HOLLAND TOWNSHIP, Mich. (WOOD) — Students who returned to Holland Christian Schools’ Rose Park Elementary Tuesday had some furry friends to greet them.

The school’s farming program utilizes a greenhouse and a barn with two chickens and two goats — affectionately named Rosie and Parker — to teach lessons ranging from mathematics to writing.

“It’s a new opportunity to shape learning. It’s a new structure to how to learn. It’s a new structure to introduce responsibility, community, creativity,” Danielle Snoeyink, a fourth grade teacher, said.

The opening of the farm, dubbed the Rose Park Ranch, last fall was met with enthusiasm from students, Principal Miska Rynsburger said.

“They’re excited when it is actually their day to do barn chores. They literally come running out the pathway and grab brooms, rakes, pitchforks. They start cleaning,” Rynsburger said.

The school has expanded the program by coming up with new ways to incorporate the farm into the curriculum.

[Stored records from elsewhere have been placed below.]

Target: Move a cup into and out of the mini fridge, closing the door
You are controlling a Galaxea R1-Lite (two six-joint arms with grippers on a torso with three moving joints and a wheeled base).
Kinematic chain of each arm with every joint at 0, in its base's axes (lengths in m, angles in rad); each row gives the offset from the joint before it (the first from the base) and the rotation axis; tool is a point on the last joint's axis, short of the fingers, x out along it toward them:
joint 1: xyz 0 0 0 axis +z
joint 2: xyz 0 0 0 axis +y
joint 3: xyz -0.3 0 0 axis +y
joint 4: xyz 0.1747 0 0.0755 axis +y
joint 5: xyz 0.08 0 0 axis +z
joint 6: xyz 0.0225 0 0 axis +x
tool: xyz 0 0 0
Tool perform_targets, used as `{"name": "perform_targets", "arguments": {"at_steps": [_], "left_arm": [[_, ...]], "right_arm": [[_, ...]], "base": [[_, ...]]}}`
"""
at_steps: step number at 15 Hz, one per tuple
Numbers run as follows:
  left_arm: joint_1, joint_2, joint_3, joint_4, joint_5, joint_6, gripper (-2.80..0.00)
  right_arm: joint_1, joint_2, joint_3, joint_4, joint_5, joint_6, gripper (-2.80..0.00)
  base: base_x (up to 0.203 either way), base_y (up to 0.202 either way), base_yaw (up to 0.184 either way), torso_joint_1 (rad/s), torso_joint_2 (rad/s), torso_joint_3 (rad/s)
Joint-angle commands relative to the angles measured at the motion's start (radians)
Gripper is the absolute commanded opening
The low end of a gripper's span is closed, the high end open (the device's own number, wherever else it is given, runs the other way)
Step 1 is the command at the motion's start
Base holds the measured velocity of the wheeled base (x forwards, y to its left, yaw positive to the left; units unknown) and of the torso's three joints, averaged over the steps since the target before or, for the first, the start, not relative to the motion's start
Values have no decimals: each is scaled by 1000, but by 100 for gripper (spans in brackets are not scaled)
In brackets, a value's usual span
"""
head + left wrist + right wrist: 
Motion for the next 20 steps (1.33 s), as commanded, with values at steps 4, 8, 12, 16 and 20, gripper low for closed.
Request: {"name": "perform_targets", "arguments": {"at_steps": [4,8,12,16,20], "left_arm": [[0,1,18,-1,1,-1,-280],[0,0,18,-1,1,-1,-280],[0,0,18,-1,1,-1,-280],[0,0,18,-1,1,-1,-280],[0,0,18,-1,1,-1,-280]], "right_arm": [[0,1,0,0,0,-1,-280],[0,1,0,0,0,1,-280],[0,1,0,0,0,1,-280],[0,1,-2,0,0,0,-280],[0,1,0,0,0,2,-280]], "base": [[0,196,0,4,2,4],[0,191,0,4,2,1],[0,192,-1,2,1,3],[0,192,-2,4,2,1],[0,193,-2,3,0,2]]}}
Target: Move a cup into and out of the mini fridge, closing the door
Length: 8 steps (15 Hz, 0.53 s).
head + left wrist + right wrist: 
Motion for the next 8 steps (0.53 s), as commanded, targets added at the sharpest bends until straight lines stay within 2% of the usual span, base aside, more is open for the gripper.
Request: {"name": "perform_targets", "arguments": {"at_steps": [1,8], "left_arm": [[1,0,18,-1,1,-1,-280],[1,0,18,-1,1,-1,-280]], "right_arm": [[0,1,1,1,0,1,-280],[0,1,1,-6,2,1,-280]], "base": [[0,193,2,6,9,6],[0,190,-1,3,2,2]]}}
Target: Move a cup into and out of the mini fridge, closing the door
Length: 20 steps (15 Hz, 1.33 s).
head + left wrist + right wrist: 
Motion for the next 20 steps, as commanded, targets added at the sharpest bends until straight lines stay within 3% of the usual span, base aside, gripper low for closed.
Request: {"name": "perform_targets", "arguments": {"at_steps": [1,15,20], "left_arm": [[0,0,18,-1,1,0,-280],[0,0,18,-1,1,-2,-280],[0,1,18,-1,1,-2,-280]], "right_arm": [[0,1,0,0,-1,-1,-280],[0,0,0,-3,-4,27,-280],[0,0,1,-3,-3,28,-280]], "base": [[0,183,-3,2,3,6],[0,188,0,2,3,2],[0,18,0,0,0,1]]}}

“We have nonfiction reading and writing. We’ve got data graphing when the chickens lay eggs. There’s so much curricular learning and at the same time it’s concurrent with social emotional wellness for the children,” Rynsburger said.

If students are interested in growing plants, they can help in the greenhouse.

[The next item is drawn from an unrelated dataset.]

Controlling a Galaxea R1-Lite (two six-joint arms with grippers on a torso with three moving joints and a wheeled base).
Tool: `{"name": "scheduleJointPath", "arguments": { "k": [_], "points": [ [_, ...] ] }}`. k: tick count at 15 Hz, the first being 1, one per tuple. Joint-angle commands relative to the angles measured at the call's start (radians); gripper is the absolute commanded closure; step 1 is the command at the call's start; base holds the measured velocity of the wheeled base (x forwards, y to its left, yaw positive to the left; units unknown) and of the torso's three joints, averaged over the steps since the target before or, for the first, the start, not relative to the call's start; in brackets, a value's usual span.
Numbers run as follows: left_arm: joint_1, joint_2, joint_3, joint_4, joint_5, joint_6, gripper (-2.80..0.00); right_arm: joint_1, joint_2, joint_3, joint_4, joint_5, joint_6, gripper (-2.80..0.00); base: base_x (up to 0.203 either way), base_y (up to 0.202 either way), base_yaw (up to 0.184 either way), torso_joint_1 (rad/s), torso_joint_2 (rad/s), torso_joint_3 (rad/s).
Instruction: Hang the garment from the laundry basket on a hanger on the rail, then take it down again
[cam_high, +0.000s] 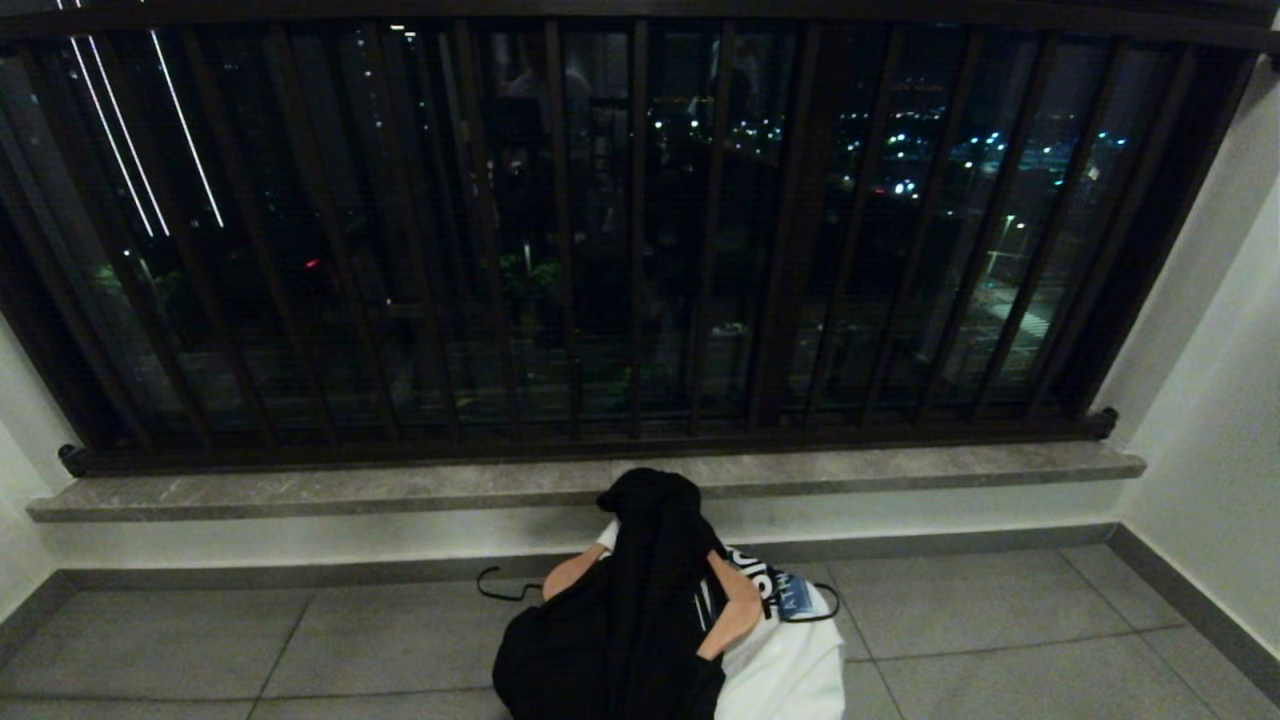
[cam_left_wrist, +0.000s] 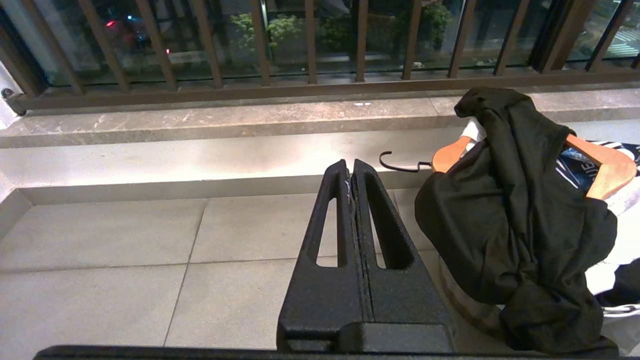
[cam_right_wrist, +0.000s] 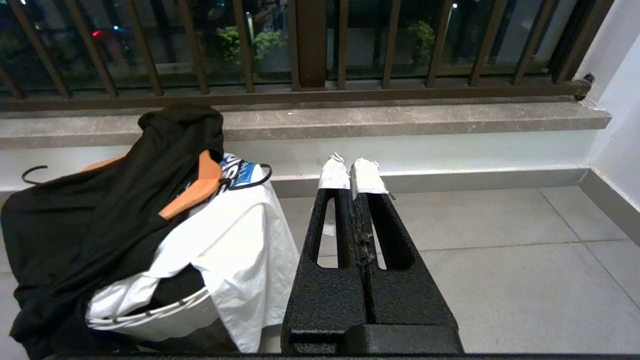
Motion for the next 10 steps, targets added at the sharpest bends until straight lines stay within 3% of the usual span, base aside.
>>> {"name": "scheduleJointPath", "arguments": {
  "k": [1,10],
  "points": [
    [0.001,0.002,0.0,0.0,0.0,0.0,0.0,0.0,0.0,0.0,0.0,0.0,0.0,0.0,0.0,0.0,0.0,0.0,0.0,0.0],
    [0.0,0.001,0.0,0.0,0.0,0.0,0.0,0.0,0.0,0.0,0.0,0.0,0.001,0.0,0.0,0.0,0.0,0.0,0.0,0.0]
  ]
}}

“Our greenhouse has raised bed gardens for vegetables that we want to harvest and then there’s table for potable plants that we want to give away or sell for a fundraiser,” Rynsburger explained.

The farming program at Rose Park Elementary near Holland. (Aug. 22, 2023)
The farming program at Rose Park Elementary near Holland. (Aug. 22, 2023)

New this year is a waterfall next to the barn and natural playscape that will give students additional places to learn outdoors.

Getting approval to have animals on school property provided an unexpected lesson in local government and persuasive writing.

“Several students went to the planning commission. They read their letters and … the planning commission approved the amendment to our ordinance and now any school in Holland Township that has five acres or more can have five agriculturally zoned animals,” Rynsburger said.

There have been some surprises for the school farmers — like when the goats learned to unlock their gate.

“We deal with it and it’s hilarious and the kids laugh and those are things that you just … can’t plan for, but this barn, we have a blessing to have it,” Rynsburger said.